TOKYO—Higher than expected raw materials costs and a U.S. market slowdown have prompted Bridgestone Corp. to cut its forecast for full-year operating income and sales by 7 and 1 percent, respectively.
The downgrade reflected the emergence of a more "challenging business environment" since the firm's previous financial guidance of Aug. 9.
The forecast accompanied Bridgestone's financial results report for the quarter and nine months ended Sept. 30, which showed operating income declines of 12 and 9 percent, respectively, for the two reporting periods to $877.4 million and $2.7 billion.

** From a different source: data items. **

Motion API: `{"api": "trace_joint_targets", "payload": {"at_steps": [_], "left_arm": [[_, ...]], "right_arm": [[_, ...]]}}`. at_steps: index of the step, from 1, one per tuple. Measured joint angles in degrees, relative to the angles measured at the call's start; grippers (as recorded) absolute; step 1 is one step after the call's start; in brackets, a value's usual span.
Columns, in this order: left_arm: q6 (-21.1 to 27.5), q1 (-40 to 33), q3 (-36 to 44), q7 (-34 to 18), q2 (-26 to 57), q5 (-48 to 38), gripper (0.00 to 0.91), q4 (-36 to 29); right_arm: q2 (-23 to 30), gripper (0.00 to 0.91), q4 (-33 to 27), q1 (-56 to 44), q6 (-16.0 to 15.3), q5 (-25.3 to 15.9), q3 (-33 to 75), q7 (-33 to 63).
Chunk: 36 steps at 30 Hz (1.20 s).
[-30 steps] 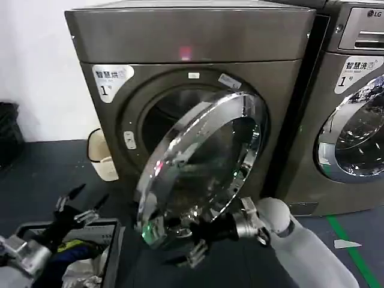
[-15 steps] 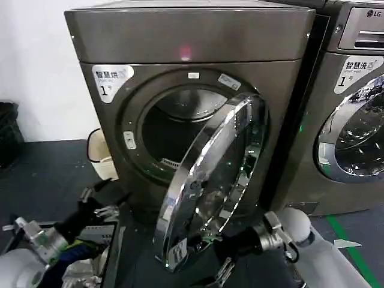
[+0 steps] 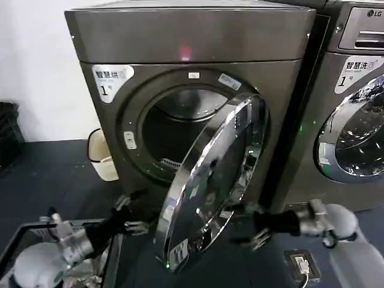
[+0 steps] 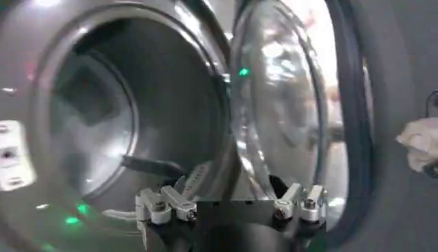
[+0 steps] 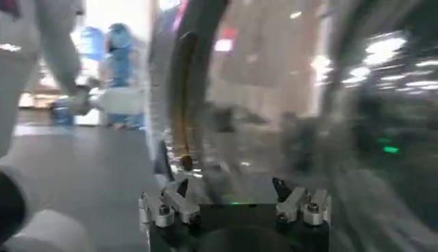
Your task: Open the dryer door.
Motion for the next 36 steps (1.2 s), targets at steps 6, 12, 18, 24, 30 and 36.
{"api": "trace_joint_targets", "payload": {"at_steps": [6, 12, 18, 24, 30, 36], "left_arm": [[0.77, -4.19, 5.39, -0.06, -1.24, 1.28, 0.907, 0.48], [1.38, -7.97, 10.85, -0.02, -2.11, 0.91, 0.907, -0.22], [1.54, -10.79, 15.60, 0.07, -2.78, 0.97, 0.907, -1.33], [2.03, -14.63, 21.31, -0.18, -3.75, 0.68, 0.907, -1.42], [1.80, -20.00, 28.55, -0.17, -6.09, 0.97, 0.907, 0.89], [0.87, -26.13, 35.67, -0.20, -9.60, 1.40, 0.907, 4.33]], "right_arm": [[2.65, 0.907, -1.04, -3.98, 1.00, 0.57, 12.72, 4.04], [7.43, 0.907, 1.65, -8.72, 1.70, -1.09, 24.36, 12.44], [11.36, 0.907, 5.94, -13.38, 3.85, -2.23, 34.27, 26.32], [12.24, 0.907, 10.09, -16.64, -1.13, -5.59, 41.55, 45.84], [13.10, 0.907, 12.96, -19.83, -3.78, -9.22, 48.42, 63.39], [12.87, 0.907, 16.22, -22.70, -3.28, -14.10, 53.81, 68.82]]}}
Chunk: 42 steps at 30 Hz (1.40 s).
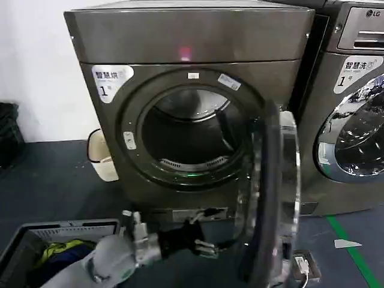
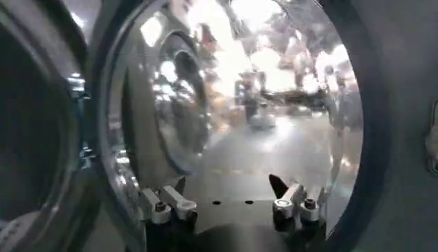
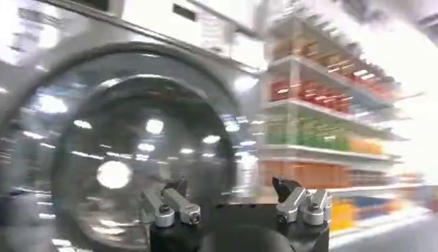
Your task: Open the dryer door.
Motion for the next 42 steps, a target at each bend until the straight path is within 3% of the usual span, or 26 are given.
{"api": "trace_joint_targets", "payload": {"at_steps": [5, 16, 34, 42], "left_arm": [[-2.24, -4.55, 5.14, 0.41, -4.05, 0.49, 0.907, 4.13], [-2.80, -10.74, 10.33, -0.17, -16.21, 1.68, 0.907, 14.23], [-3.39, -16.66, 16.21, -9.35, -26.43, 1.17, 0.907, 24.62], [-3.87, -19.70, 18.60, -10.99, -31.39, 0.96, 0.907, 29.81]], "right_arm": [[0.13, 0.907, 1.45, -2.43, -0.77, -3.21, 4.58, 1.41], [-1.02, 0.907, 3.99, -3.57, -0.66, -4.39, 9.74, 0.26], [-2.87, 0.907, 5.14, -6.92, -0.82, -5.15, 16.05, -0.95], [-3.28, 0.907, 4.51, -8.26, -0.46, -5.47, 18.40, -1.17]]}}
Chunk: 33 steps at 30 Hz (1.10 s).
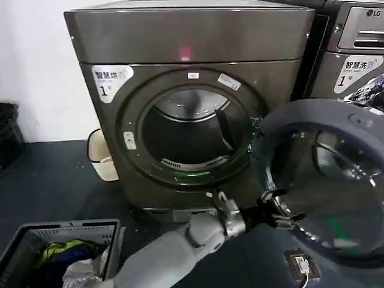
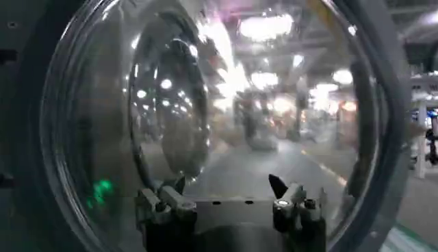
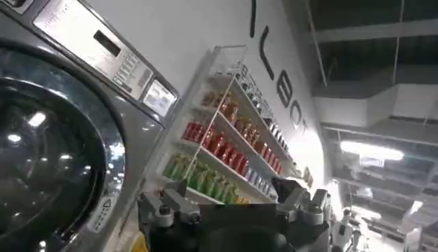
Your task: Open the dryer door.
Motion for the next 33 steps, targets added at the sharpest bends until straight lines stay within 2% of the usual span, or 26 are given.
{"api": "trace_joint_targets", "payload": {"at_steps": [17, 33], "left_arm": [[-3.45, -3.60, -0.59, -4.40, -10.13, 5.63, 0.907, 10.74], [-4.63, -5.59, -0.94, -7.60, -10.98, 6.64, 0.907, 12.26]], "right_arm": [[-0.38, 0.907, -2.08, -0.42, 0.53, 0.22, 1.88, 0.08], [-0.96, 0.907, -2.90, -0.90, 1.26, 0.24, 2.09, 0.08]]}}
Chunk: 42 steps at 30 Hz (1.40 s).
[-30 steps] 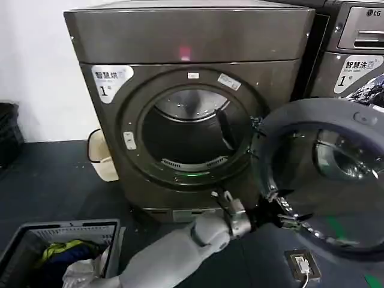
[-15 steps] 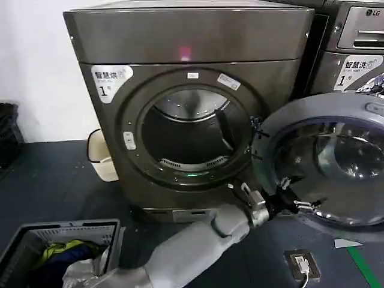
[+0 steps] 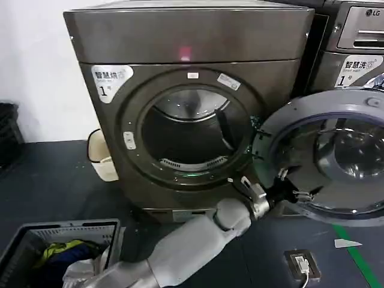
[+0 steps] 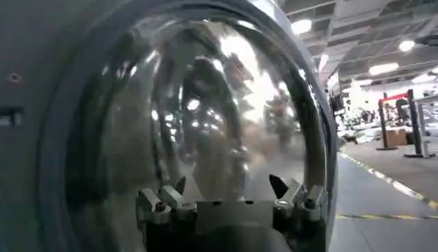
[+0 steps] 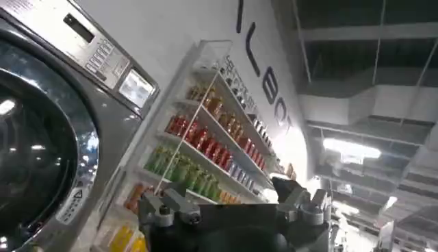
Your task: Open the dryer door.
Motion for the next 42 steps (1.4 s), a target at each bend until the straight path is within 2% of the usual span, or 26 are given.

Sales for the quarter and nine months were up 15.3 and 8.9 percent, respectively, to $8.3 billion and $24 billion. The operating ratio for both periods dropped, to 10.6 and 11.3 percent, respectively.
Net income grew 10.4 and 10.8 percent for the quarter and nine months to $594.2 million and $1.78 billion, respectively.
In the Tires division, operating income for the quarter fell 12.3 percent to $804.3 million on 16.3-percent higher sales of $6.92 billion. Operating income for the nine months dipped 9 percent to $2.47 billion on 10.5-percent higher sales of $19.9 billion.
Bridgestone attributed the drop in profit solely to rising raw materials costs.
Revenue growth, meanwhile, was linked to increased passenger and truck/bus tire sales in Japan, higher truck/bus tire sales in North America and across-the-board sales increases in Europe, China and Asia/Pacific.
These were offset, however, by significantly lower passenger and light truck tires sales in North America.
While raw materials costs remained higher than expected through nine months, Bridgestone now foresees some respite on the materials front, projecting the full-year impact of these costs to be 8.6-percent lower than its previous forecast.